• WHAT YOU ARE ASKED TO DO
Reproduce word for word the lines between those holding "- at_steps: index" and "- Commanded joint", inclusive, and nothing else from the data below.
◇ ◇ ◇ ◇ ◇ ◇ ◇
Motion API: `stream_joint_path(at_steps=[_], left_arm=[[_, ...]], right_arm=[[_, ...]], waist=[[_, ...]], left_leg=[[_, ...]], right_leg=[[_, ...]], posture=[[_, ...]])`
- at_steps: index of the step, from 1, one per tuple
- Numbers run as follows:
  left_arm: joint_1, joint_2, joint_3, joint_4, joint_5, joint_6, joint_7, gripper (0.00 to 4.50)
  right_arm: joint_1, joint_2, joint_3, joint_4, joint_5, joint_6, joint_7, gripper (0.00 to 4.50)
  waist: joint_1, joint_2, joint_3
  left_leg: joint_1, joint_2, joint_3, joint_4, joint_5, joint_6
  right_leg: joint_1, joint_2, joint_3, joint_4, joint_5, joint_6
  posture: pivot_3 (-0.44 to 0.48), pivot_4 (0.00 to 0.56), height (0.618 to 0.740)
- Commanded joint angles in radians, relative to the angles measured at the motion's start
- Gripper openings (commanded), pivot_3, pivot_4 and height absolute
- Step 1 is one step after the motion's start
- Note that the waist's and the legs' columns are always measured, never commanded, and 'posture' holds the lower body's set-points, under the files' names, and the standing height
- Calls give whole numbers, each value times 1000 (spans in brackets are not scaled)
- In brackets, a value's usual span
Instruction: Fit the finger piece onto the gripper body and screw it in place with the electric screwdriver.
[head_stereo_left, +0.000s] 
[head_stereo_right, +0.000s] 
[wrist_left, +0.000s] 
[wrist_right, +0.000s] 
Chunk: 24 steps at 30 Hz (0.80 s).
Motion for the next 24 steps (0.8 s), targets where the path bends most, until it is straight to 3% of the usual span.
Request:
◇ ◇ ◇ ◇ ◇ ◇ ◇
• REPLY TO THE EXERCISE
- at_steps: index of the step, from 1, one per tuple
- Numbers run as follows:
  left_arm: joint_1, joint_2, joint_3, joint_4, joint_5, joint_6, joint_7, gripper (0.00 to 4.50)
  right_arm: joint_1, joint_2, joint_3, joint_4, joint_5, joint_6, joint_7, gripper (0.00 to 4.50)
  waist: joint_1, joint_2, joint_3
  left_leg: joint_1, joint_2, joint_3, joint_4, joint_5, joint_6
  right_leg: joint_1, joint_2, joint_3, joint_4, joint_5, joint_6
  posture: pivot_3 (-0.44 to 0.48), pivot_4 (0.00 to 0.56), height (0.618 to 0.740)
- Commanded joint angles in radians, relative to the angles measured at the motion's start

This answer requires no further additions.